▶ **Directions for this task**: In the entries that follow, find the word "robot" and report each line it is on.

Start of Block

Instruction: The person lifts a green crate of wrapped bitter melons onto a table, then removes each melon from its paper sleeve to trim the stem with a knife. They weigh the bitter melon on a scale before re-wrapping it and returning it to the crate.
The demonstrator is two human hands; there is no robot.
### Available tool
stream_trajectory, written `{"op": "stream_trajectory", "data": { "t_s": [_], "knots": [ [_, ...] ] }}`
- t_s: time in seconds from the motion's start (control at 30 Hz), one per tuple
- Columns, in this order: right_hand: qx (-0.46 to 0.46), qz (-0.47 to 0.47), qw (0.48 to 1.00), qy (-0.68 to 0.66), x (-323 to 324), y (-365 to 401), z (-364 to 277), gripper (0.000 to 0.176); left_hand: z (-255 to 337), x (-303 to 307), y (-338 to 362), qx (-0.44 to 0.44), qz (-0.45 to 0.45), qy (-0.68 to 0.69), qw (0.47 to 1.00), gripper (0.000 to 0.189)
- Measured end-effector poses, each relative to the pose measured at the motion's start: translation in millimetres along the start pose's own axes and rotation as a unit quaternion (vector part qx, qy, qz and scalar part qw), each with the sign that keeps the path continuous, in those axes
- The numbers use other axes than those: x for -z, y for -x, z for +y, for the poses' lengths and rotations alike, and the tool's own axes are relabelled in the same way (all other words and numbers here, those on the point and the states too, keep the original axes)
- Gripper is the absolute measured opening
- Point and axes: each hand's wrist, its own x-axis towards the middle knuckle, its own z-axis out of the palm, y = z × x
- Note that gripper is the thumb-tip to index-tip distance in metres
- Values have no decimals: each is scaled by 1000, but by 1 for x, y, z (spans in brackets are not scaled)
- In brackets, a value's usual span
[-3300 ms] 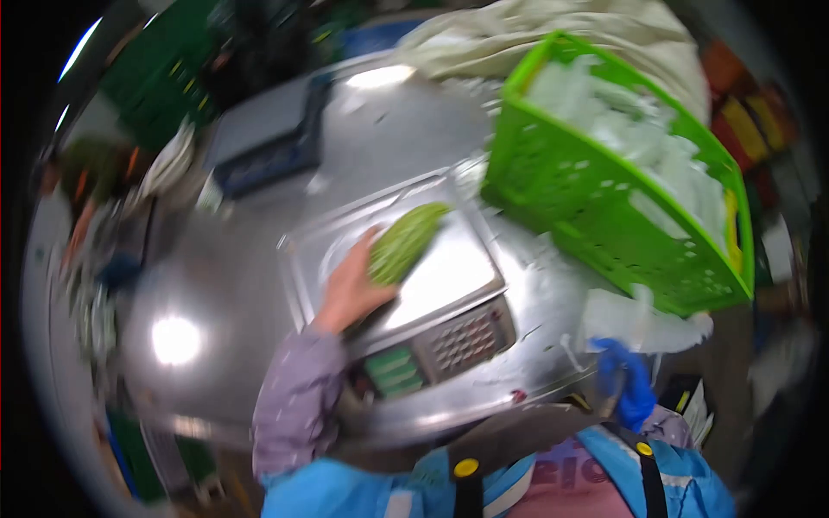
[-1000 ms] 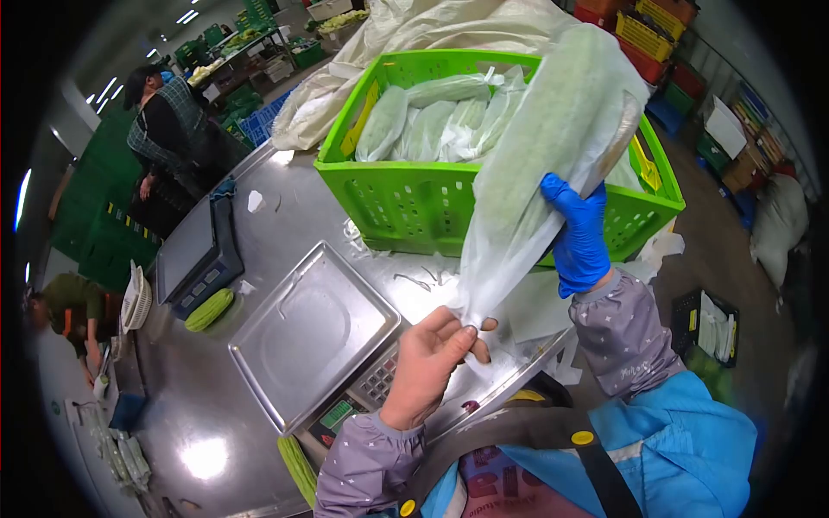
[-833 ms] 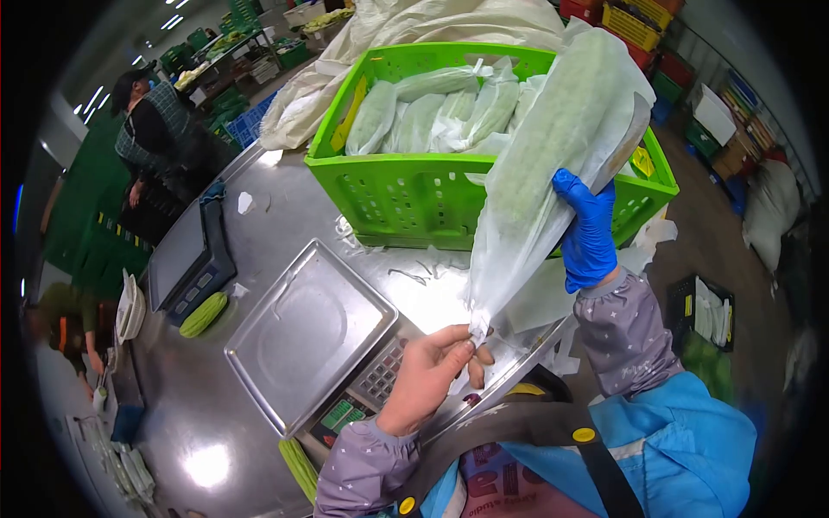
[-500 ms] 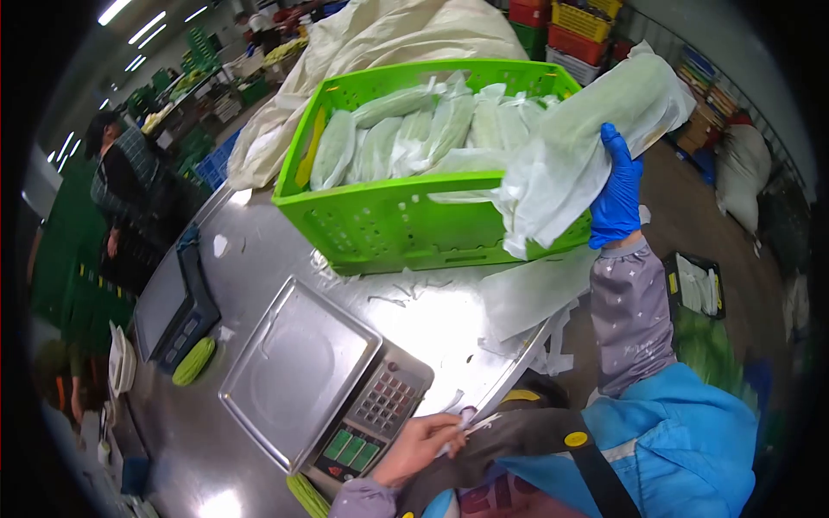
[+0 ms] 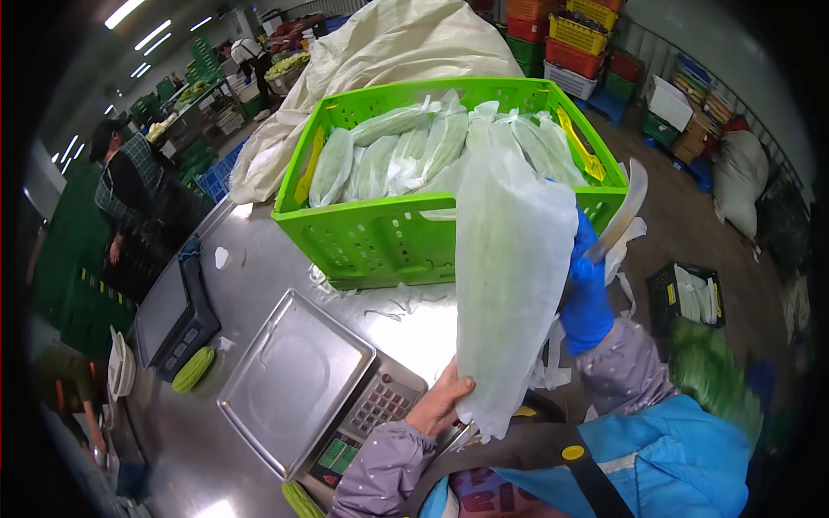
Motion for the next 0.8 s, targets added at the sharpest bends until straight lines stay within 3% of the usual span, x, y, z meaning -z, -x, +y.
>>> {"op": "stream_trajectory", "data": {
  "t_s": [0.07,0.13,0.17,0.23,0.27,0.43,0.47,0.5,0.53,0.6,0.63,0.7,0.8],
  "knots": [
    [-23,-26,999,-2,-3,-14,-7,90,-6,13,4,-2,17,-7,1000,91],
    [-15,-75,993,94,-1,-24,-6,68,-8,15,13,-14,45,-17,999,92],
    [-19,-77,992,94,-4,-28,-11,68,-7,13,16,-15,48,-14,999,92],
    [-105,-94,955,262,-24,-34,-26,37,-4,12,22,-36,61,-53,996,92],
    [-76,-95,950,288,-26,-37,-21,18,-6,13,25,-37,64,-51,996,92],
    [-47,-151,956,246,-66,-35,-57,22,-10,36,28,-9,29,-40,999,99],
    [1,-163,969,188,-75,-32,-65,22,-9,35,28,-11,30,-36,999,99],
    [49,-174,975,130,-82,-30,-71,23,-7,32,27,-34,-32,39,998,102],
    [46,-177,975,130,-87,-30,-75,23,-6,31,28,-57,-94,113,988,105],
    [70,-181,940,281,-97,-33,-83,28,-11,38,25,-53,-78,87,992,106],
    [50,-137,984,105,-97,-31,-94,31,-11,41,23,-48,-63,62,995,107],
    [159,-125,979,36,-89,-43,-124,31,-6,42,23,-38,-71,55,995,104],
    [296,-69,934,189,-69,-59,-157,31,-14,43,19,-17,-102,82,991,98]
  ]
}}
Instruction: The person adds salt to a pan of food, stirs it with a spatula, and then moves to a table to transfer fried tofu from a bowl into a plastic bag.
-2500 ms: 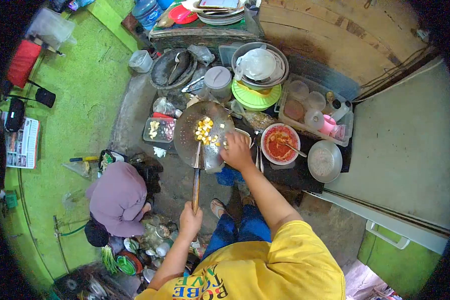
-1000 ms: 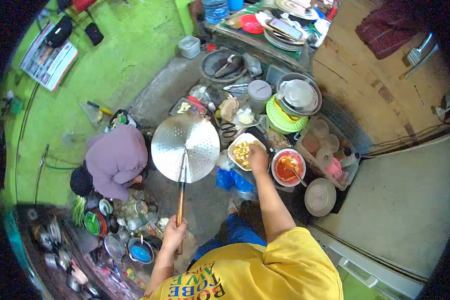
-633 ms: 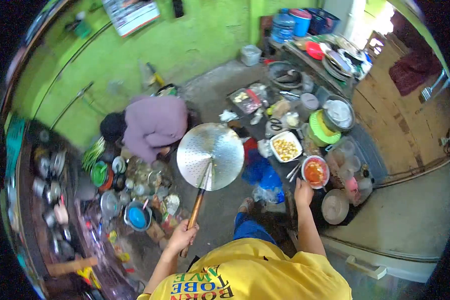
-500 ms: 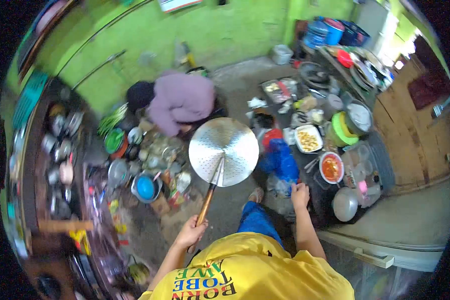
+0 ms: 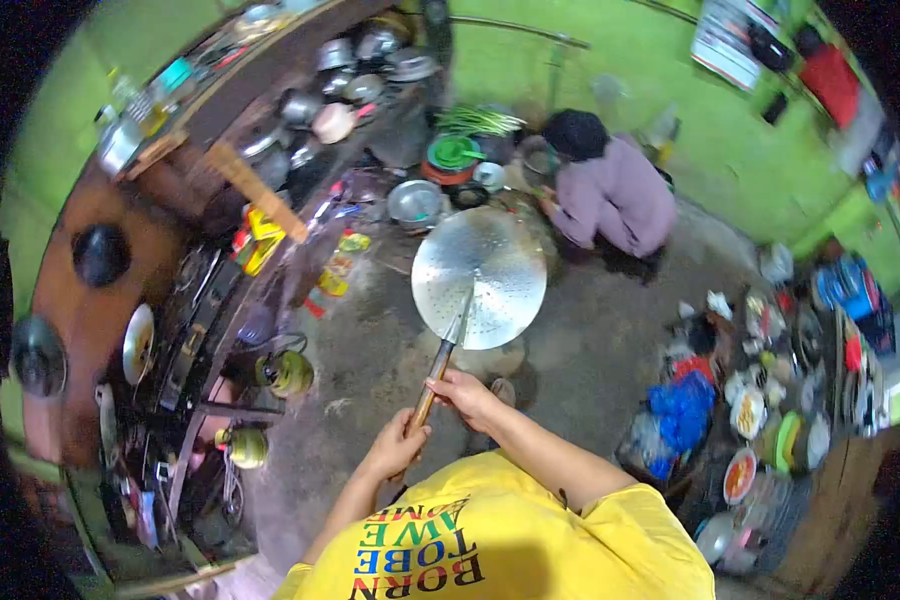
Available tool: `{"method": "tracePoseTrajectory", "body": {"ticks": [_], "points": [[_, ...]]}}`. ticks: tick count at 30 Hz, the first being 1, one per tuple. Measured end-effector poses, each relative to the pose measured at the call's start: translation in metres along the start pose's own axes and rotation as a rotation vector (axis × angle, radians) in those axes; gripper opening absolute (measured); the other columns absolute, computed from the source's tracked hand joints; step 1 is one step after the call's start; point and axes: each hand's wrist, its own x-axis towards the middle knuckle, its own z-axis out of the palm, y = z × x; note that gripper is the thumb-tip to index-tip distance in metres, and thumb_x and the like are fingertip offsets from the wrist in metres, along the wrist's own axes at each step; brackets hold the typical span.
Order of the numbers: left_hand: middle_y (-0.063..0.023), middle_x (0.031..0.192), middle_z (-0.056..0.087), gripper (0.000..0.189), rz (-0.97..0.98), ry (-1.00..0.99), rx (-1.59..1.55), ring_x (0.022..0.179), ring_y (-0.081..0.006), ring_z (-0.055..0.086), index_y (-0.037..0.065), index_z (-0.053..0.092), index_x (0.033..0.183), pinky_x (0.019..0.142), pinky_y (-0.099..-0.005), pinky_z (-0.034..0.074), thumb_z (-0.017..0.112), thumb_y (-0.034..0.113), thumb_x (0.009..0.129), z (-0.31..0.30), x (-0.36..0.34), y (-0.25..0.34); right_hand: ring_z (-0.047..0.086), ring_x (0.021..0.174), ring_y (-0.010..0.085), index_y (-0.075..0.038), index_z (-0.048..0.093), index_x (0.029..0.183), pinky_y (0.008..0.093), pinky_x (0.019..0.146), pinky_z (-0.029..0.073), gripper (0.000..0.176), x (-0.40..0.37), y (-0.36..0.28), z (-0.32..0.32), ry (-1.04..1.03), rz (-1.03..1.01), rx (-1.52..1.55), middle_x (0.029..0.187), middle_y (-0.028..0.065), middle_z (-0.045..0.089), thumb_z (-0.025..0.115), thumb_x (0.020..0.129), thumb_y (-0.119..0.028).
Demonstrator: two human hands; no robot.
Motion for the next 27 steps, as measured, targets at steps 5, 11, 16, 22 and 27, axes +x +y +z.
{"method": "tracePoseTrajectory", "body": {"ticks": [5,11,16,22,27], "points": [[-0.0081,0.073,0.054,0.035,-0.107,0.189,0.170,0.066,-0.0185,0.054,0.002,0.053,0.104,0.062,-0.0340,0.044,0.052,0.036,0.095,-0.044,0.002,-0.043,0.049,0.068,0.0061,-0.008,0.060,0.090,0.0201,0.066,0.043,0.018,0.076,-0.027,0.033,-0.037,0.046,-0.231,0.078,-0.0046,0.056,0.061,0.092,-0.025],[-0.0196,0.074,0.056,0.037,-0.228,0.484,-0.031,0.069,-0.0304,0.056,0.000,0.055,0.094,0.066,-0.0403,0.044,0.050,0.037,0.094,-0.079,0.040,-0.066,0.055,0.069,0.0066,-0.006,0.061,0.096,0.0210,0.062,0.045,0.012,0.164,-0.068,0.066,-0.118,0.207,-0.300,0.085,0.0011,0.063,0.061,0.089,-0.015],[-0.0112,0.068,0.051,0.034,-0.048,0.760,0.341,0.065,-0.0212,0.051,0.000,0.056,0.089,0.063,-0.0367,0.042,0.050,0.033,0.094,-0.142,0.064,-0.068,0.056,0.070,0.0096,-0.005,0.059,0.102,0.0226,0.063,0.045,0.017,0.242,-0.166,0.049,-0.147,0.050,-0.335,0.085,0.0018,0.061,0.060,0.090,-0.018],[0.0009,0.062,0.043,0.036,-0.203,0.919,-0.324,0.055,-0.0122,0.043,0.006,0.053,0.080,0.051,-0.0299,0.038,0.047,0.038,0.096,-0.265,0.125,-0.069,0.063,0.072,0.0206,-0.003,0.061,0.094,0.0299,0.067,0.050,0.022,0.360,-0.154,-0.081,0.213,-0.143,-0.819,0.084,0.0106,0.066,0.060,0.088,-0.024],[0.0045,0.058,0.038,0.033,-0.169,0.910,-0.670,0.042,-0.0077,0.032,0.014,0.049,0.080,0.037,-0.0245,0.026,0.048,0.043,0.095,-0.424,0.225,-0.065,0.061,0.096,0.0396,-0.004,0.065,0.103,0.0465,0.083,0.048,0.032,0.341,-0.112,-0.170,0.467,-0.003,-1.534,0.103,0.0223,0.064,0.052,0.084,-0.027]]}}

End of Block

▶ **Finished task**:
The demonstrator is two human hands; there is no robot.
Demonstrator: two human hands; no robot.

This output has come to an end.